EXERCISE BRIEF: Exactly the lines below, starting with the one containing "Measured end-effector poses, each" and going on through the one containing "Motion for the", must be reproduced, both ends included, and no pictures with them.

GIVEN MATERIAL:
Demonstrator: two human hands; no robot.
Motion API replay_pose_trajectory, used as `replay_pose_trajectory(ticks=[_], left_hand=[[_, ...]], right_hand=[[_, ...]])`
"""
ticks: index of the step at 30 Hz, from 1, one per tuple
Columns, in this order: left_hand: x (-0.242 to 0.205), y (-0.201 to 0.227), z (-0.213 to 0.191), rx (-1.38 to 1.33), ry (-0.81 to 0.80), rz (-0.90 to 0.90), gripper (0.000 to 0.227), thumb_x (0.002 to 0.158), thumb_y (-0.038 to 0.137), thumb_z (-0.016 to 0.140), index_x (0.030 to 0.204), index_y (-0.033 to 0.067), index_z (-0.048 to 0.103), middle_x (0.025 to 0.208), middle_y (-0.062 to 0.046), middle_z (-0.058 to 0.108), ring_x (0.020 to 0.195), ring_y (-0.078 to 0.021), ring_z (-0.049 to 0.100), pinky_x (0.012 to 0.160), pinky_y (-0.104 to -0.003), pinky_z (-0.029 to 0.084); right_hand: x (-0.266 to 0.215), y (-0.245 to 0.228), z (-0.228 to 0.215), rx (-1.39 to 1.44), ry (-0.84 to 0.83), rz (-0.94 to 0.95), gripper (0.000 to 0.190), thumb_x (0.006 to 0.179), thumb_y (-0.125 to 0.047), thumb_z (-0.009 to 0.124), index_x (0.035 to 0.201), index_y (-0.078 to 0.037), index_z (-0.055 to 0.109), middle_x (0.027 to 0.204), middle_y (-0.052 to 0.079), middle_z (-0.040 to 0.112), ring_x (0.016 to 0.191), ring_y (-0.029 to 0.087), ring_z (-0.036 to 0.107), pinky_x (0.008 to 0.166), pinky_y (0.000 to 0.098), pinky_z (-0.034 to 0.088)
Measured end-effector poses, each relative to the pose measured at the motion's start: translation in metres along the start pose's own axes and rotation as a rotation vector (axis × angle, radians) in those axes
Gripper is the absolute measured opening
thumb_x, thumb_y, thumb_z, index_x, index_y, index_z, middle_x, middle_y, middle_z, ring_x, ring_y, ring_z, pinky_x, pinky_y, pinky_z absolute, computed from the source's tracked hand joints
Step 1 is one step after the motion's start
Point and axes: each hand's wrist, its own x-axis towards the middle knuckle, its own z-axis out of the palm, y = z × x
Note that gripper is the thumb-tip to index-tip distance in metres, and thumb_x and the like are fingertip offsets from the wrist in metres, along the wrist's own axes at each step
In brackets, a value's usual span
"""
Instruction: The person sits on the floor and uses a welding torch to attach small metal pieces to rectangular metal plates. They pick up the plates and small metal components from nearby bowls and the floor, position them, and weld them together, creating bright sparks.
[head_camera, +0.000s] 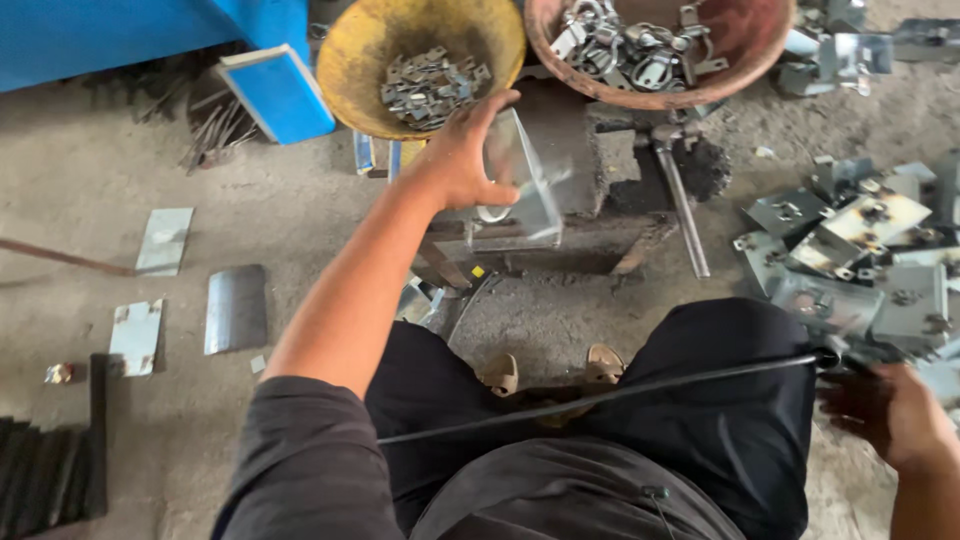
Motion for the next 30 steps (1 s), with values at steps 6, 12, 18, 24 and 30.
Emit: replay_pose_trajectory(ticks=[6,12,18,24,30], left_hand=[[0.031,0.022,-0.020,0.142,-0.397,-0.169,0.138,0.049,0.032,0.102,0.159,0.0140,0.020,0.146,-0.028,0.047,0.135,-0.0443,0.048,0.110,-0.046,0.042],[0.037,0.000,-0.045,0.255,-0.484,-0.319,0.120,0.046,0.032,0.102,0.149,0.0158,0.043,0.139,-0.017,0.062,0.130,-0.0382,0.057,0.105,-0.047,0.048],[0.024,-0.001,-0.047,0.251,-0.474,-0.409,0.119,0.049,0.033,0.102,0.151,0.0230,0.040,0.134,-0.016,0.065,0.123,-0.0381,0.062,0.100,-0.048,0.050],[0.026,0.010,-0.047,0.254,-0.486,-0.504,0.115,0.052,0.031,0.101,0.150,0.0237,0.042,0.130,-0.015,0.068,0.123,-0.0369,0.063,0.099,-0.050,0.050],[0.027,0.010,-0.047,0.239,-0.455,-0.425,0.117,0.052,0.029,0.102,0.151,0.0202,0.041,0.132,-0.015,0.067,0.122,-0.0372,0.064,0.099,-0.048,0.052]], right_hand=[[-0.009,-0.045,-0.003,-1.449,0.567,-0.527,0.068,0.088,-0.059,0.077,0.131,-0.006,0.070,0.093,0.023,0.079,0.094,0.039,0.075,0.083,0.0455,0.059],[-0.033,-0.148,0.157,-0.801,0.308,-0.754,0.067,0.088,-0.046,0.079,0.146,-0.015,0.064,0.117,0.014,0.075,0.105,0.030,0.073,0.091,0.0442,0.056],[0.023,-0.154,0.296,-0.950,0.352,-0.937,0.073,0.079,-0.018,0.080,0.147,-0.006,0.056,0.128,0.033,0.060,0.116,0.048,0.060,0.097,0.0487,0.050],[-0.034,-0.150,0.284,-0.795,0.227,-0.956,0.059,0.086,-0.007,0.068,0.145,-0.009,0.065,0.103,0.025,0.072,0.094,0.037,0.071,0.086,0.0440,0.054],[-0.169,-0.159,0.287,-0.675,0.041,-0.952,0.056,0.096,-0.017,0.073,0.151,-0.012,0.061,0.091,0.022,0.073,0.075,0.032,0.065,0.070,0.0378,0.053]])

TASK RESULT:
Measured end-effector poses, each relative to the pose measured at the motion's start: translation in metres along the start pose's own axes and rotation as a rotation vector (axis × angle, radians) in those axes
Gripper is the absolute measured opening
thumb_x, thumb_y, thumb_z, index_x, index_y, index_z, middle_x, middle_y, middle_z, ring_x, ring_y, ring_z, pinky_x, pinky_y, pinky_z absolute, computed from the source's tracked hand joints
Step 1 is one step after the motion's start
Point and axes: each hand's wrist, its own x-axis towards the middle knuckle, its own z-axis out of the palm, y = z × x
Note that gripper is the thumb-tip to index-tip distance in metres, and thumb_x and the like are fingertip offsets from the wrist in metres, along the wrist's own axes at each step
In brackets, a value's usual span
"""
Instruction: The person sits on the floor and uses a welding torch to attach small metal pieces to rectangular metal plates. They pick up the plates and small metal components from nearby bowls and the floor, position them, and weld them together, creating bright sparks.
[head_camera, +0.000s] 
Motion for the next 30 steps (1 s), with values at steps 6, 12, 18, 24 and 30.

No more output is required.